August 19th, 2008
|10:15 am - It's a good day to be alive, you know. . .|
I just realized that sometimes, when you say, "I don't mean to be pushy, but. . ." what you're really saying is, "Dude, tell me now. Like, yesterday." But you want to be polite about it, even though you know you don't have time to be polite.
I occasionally realize how lucky I am right now, to have this office with a big window, looking out toward Ohio Stadium. On days like today, where I can watch the sun slowly illuminate the buildings from West Campus to the stadium and down to Millikin Rd., it's just a beautiful thing.
This campus is often immersed in beauty and wonder, if you know where to look: I know I will have trouble leaving it when I finally do. I've been here for ten full years now, and I know the grounds intimately.
I configured my office in the manner I did in order to simply not change anything in the way my predecessor in this office had it: I just haven't had time to do anything like that. And so my back is to my usually-open door (I close it usually only when I need to make a call, am expecting a call, or it gets really loud in the hall), with my screens also facing the door. I'll tell ya, it keeps ya honest on company time. . .
It turns out, though, that I love the configuration, even if it does feel a bit exposed to the rest of my work-world. I am always glancing out the window, or standing in front of it while speaking on the phone, or watching a thunderstorm come in from the west.
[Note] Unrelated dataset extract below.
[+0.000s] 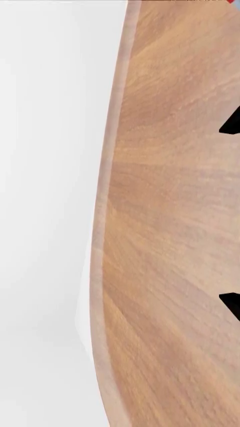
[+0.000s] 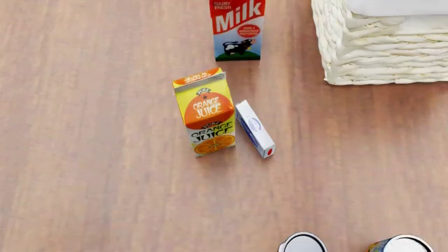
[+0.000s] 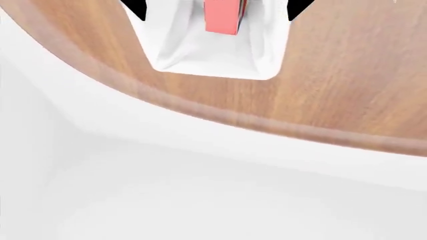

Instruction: Pick up the cream cheese box and the butter, and put them in the basket.

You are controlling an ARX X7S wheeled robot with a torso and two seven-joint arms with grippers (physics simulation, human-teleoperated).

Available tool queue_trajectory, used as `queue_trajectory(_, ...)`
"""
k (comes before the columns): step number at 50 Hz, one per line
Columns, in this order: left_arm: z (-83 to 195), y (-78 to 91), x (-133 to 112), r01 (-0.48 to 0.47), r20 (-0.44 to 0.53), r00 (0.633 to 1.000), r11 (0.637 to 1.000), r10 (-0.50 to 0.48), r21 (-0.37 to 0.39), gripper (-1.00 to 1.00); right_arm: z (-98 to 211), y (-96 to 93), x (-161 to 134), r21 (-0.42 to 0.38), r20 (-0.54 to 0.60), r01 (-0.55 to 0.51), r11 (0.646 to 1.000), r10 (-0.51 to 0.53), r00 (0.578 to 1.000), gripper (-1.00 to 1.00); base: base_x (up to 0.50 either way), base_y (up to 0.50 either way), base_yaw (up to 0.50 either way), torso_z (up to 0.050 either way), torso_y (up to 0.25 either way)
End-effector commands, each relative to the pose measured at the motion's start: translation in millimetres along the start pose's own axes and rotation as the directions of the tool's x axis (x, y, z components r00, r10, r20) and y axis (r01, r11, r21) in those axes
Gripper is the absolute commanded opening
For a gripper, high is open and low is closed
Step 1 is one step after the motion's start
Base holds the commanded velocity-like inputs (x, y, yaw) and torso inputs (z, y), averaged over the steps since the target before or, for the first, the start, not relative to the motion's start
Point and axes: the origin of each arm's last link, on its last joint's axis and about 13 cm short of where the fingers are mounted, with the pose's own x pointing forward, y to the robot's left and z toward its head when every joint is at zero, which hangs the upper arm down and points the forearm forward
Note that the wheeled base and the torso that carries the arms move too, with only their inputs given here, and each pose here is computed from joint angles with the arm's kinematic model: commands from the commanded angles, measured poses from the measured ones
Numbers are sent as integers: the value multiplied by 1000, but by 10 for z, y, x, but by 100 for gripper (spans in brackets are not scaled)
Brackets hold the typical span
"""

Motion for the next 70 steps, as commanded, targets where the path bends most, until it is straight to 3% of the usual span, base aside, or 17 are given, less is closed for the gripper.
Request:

Honestly, though I think about changing the configuration of my office often, I really like what I have in this place. Sure, there's a higher chance that someone will catch me checking out a webcomic in the early morning, or browsing LJ while a test installation of Matlab runs (guess what I'm doing right now), but since I don't actually spend more time doing those things than normal people do at work, I'm not too worried about it (I admit to being a bit comforted by the fact that everyone reads the news at work, or follows the Buckeyes, or takes cigarette breaks. . . My tiny bit of surfing isn't hurting).
I suppose this post is really just about being lucky, happy, and enjoying the later stages of sunrise even when your back is to the east. And killing time while software installs and I can't do much of anything else. . .
Current Location: Southeast of Disorder
Current Mood: awake
Current Music: "Wonder Why We Ever Go Home", -JB
Errr, just the obnoxious woman who stalks you over e-mail here . I wanted to know what happened, did you receive my DP essays, or did you feel like you´re fed up with them, or is everybody just out chilling out at festivals?
I happen to have a very busy time and I actually want to mail the thing to Preceptor till the end of September; wondering whether I should post on the list, or the LJ community, the whole Internet seems just so vacant these days...
Well, the last week has been the run-up to Summerland and then the festival itself, so I haven't had a chance to respond. I have, however, read them (common with me: time to read, but not to respond), and I like them. There are minor language things in some of them, but in general, they're each very good.
I'll see if I can't respond soon to the little things.
Ok, thanks. I´ll be waiting. I´m working on the rest.